ASSIGNMENT — Lines before the one containing "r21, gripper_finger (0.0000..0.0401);" are not copied; that line and every one after it, through the end of the material below, are printed exactly, without pictures.

GIVEN RECORDS —
++++++++
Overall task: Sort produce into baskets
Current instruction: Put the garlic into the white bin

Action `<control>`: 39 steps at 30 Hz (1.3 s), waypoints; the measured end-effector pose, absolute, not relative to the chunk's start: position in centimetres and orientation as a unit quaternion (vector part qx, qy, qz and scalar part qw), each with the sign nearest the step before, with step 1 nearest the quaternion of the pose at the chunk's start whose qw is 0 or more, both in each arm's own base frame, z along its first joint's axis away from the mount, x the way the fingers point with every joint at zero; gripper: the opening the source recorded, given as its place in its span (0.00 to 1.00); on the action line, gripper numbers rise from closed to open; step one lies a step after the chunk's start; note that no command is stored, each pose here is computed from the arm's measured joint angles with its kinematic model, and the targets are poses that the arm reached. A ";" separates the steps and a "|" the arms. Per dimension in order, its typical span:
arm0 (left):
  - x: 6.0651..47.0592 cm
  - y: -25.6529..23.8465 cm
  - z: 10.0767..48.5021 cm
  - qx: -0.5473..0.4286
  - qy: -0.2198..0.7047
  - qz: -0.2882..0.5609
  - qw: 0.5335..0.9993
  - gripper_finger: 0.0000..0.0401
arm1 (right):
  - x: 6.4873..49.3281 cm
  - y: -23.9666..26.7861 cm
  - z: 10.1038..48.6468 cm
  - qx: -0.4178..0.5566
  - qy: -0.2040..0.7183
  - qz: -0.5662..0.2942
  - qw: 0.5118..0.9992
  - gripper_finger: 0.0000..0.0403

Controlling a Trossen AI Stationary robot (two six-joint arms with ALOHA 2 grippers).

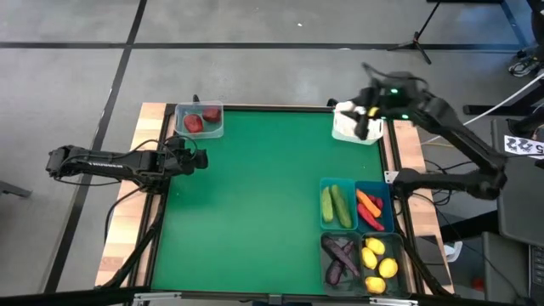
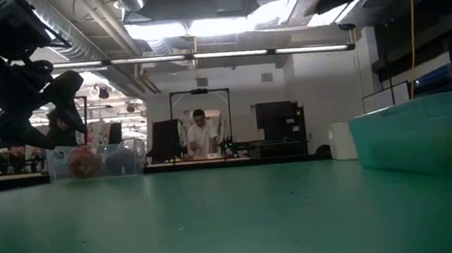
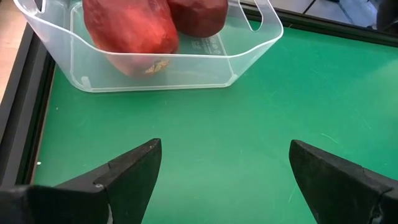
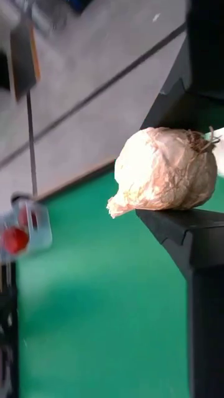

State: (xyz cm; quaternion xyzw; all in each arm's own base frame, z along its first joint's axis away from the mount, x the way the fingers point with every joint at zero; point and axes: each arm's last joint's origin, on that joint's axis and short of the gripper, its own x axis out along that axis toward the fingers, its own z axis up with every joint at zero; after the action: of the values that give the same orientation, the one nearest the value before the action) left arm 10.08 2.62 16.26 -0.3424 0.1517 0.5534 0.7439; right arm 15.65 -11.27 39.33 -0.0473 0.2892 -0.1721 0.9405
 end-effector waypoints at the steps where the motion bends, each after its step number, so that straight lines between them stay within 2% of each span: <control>1: 10.1 2.6 16.3 -0.342 0.152 0.554 0.744 0.86 | 14.7 -11.1 39.4 -0.047 0.282 -0.185 0.940 0.39; 9: 10.1 2.6 16.3 -0.342 0.152 0.554 0.744 0.86 | 9.0 -9.4 37.1 -0.048 0.226 -0.307 0.923 0.39; 15: 10.1 2.6 16.3 -0.342 0.151 0.554 0.744 0.86 | 7.9 -10.1 33.6 0.009 0.166 -0.450 0.878 0.39; 18: 10.1 2.6 16.3 -0.340 0.149 0.556 0.744 0.86 | 8.3 -10.8 31.4 0.056 0.127 -0.494 0.858 0.39; 24: 10.1 2.6 16.3 -0.340 0.150 0.556 0.744 0.86 | 9.3 -12.2 26.3 0.120 0.112 -0.517 0.840 0.39; 27: 10.1 2.6 16.3 -0.335 0.153 0.555 0.746 0.86 | 9.4 -12.5 23.6 0.136 0.143 -0.532 0.824 0.39; 39: 10.1 2.7 16.3 -0.333 0.151 0.557 0.746 0.86 | 10.0 -13.5 19.5 0.163 0.207 -0.555 0.789 0.39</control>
State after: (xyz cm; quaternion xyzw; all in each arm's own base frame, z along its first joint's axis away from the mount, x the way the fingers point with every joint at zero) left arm 10.06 2.66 16.30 -0.3326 0.1509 0.5566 0.7462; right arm 9.99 -13.47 19.53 0.1632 0.2073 -0.5550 0.7889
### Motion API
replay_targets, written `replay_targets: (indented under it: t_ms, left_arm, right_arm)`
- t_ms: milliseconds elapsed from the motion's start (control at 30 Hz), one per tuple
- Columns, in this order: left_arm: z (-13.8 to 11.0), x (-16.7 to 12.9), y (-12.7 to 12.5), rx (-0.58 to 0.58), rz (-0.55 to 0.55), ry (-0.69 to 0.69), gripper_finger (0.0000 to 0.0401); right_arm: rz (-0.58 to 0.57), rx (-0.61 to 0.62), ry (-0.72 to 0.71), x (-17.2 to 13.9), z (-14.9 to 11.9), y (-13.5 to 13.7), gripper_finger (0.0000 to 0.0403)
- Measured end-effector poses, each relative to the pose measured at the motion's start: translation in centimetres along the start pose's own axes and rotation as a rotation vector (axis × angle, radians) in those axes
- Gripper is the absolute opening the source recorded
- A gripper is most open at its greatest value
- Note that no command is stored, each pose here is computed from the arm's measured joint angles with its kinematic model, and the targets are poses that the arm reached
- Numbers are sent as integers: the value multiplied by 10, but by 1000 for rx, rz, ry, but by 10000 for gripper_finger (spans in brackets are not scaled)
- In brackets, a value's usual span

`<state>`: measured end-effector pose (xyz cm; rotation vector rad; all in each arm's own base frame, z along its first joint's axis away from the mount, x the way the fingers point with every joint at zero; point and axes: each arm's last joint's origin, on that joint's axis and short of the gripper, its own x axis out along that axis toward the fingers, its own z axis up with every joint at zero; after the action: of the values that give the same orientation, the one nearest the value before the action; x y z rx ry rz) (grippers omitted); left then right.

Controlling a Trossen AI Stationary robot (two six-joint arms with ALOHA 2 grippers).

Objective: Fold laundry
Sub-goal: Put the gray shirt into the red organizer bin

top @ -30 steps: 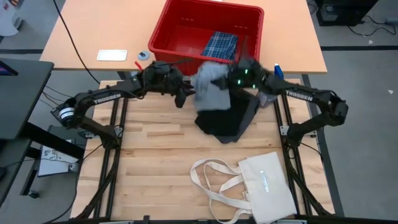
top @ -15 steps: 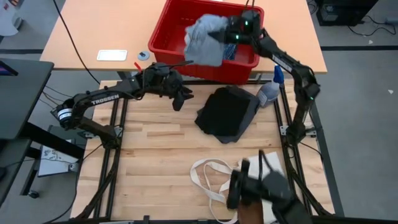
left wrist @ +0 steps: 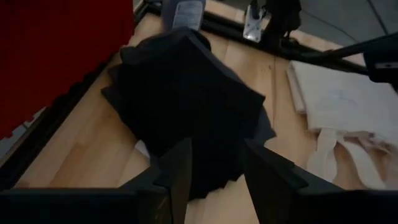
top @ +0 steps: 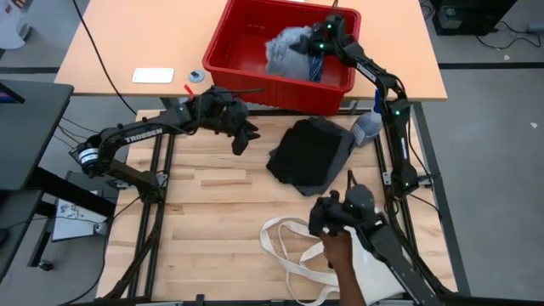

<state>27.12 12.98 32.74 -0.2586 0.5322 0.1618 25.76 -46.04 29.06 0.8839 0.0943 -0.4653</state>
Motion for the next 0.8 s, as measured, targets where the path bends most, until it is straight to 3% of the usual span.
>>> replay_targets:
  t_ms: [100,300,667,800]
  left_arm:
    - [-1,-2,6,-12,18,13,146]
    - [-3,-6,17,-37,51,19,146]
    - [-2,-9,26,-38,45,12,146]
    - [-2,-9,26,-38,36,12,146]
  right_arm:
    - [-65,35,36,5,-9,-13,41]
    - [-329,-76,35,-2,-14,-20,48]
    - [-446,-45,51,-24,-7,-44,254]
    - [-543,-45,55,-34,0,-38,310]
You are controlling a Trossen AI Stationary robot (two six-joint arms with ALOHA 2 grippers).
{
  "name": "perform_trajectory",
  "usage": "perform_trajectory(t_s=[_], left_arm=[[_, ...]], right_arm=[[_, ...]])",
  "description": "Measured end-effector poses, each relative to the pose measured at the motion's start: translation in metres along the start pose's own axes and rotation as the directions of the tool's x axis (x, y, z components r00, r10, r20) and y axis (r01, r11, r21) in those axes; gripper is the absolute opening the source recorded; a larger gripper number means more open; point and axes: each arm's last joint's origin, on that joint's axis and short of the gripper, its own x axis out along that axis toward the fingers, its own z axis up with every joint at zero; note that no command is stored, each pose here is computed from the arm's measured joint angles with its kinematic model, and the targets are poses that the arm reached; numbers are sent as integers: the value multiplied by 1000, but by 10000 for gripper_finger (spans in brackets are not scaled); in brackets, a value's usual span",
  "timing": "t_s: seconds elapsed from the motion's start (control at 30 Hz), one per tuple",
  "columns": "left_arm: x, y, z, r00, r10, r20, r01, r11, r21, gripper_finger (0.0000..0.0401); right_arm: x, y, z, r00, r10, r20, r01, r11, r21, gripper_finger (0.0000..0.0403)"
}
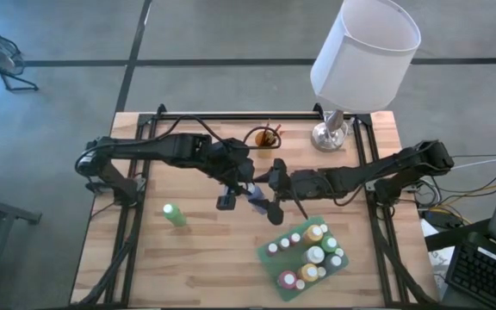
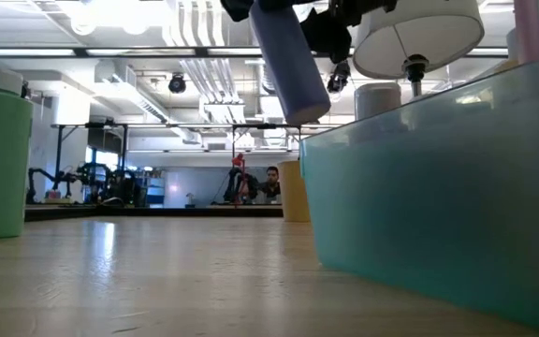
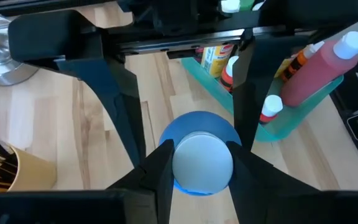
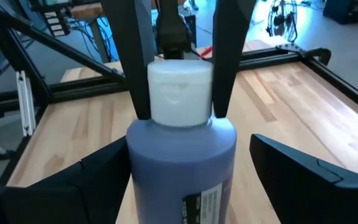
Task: Pick & Place Paint Supplies
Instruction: Put the purple paint bottle into the green bin
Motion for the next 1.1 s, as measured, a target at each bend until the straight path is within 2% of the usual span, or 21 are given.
perform_trajectory(t_s=[0.47, 0.83, 1.1], left_arm=[[0, 0, 2, 1000, -3, 23, 1, 998, 57, 123], [0, 0, 4, 999, 0, 43, -3, 997, 75, 123], [0, 1, 4, 999, 0, 44, -3, 997, 76, 123]], right_arm=[[6, 1, 0, 999, 12, 40, -11, 1000, -10, 275], [6, 2, 0, 999, 29, 39, -28, 999, -17, 226], [6, 2, 0, 999, 30, 39, -29, 999, -17, 227]])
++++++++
SOLUTION BELOW —
  "columns": "left_arm: x, y, z, r00, r10, r20, r01, r11, r21, gripper_finger (0.0000..0.0401); right_arm: x, y, z, r00, r10, r20, r01, r11, r21, gripper_finger (0.0000..0.0403)"
}
Task: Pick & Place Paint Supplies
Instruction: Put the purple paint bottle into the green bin
Motion for the next 1.1 s, as measured, a target at each bend until the straight path is within 2% of the usual span, or 21 are given.
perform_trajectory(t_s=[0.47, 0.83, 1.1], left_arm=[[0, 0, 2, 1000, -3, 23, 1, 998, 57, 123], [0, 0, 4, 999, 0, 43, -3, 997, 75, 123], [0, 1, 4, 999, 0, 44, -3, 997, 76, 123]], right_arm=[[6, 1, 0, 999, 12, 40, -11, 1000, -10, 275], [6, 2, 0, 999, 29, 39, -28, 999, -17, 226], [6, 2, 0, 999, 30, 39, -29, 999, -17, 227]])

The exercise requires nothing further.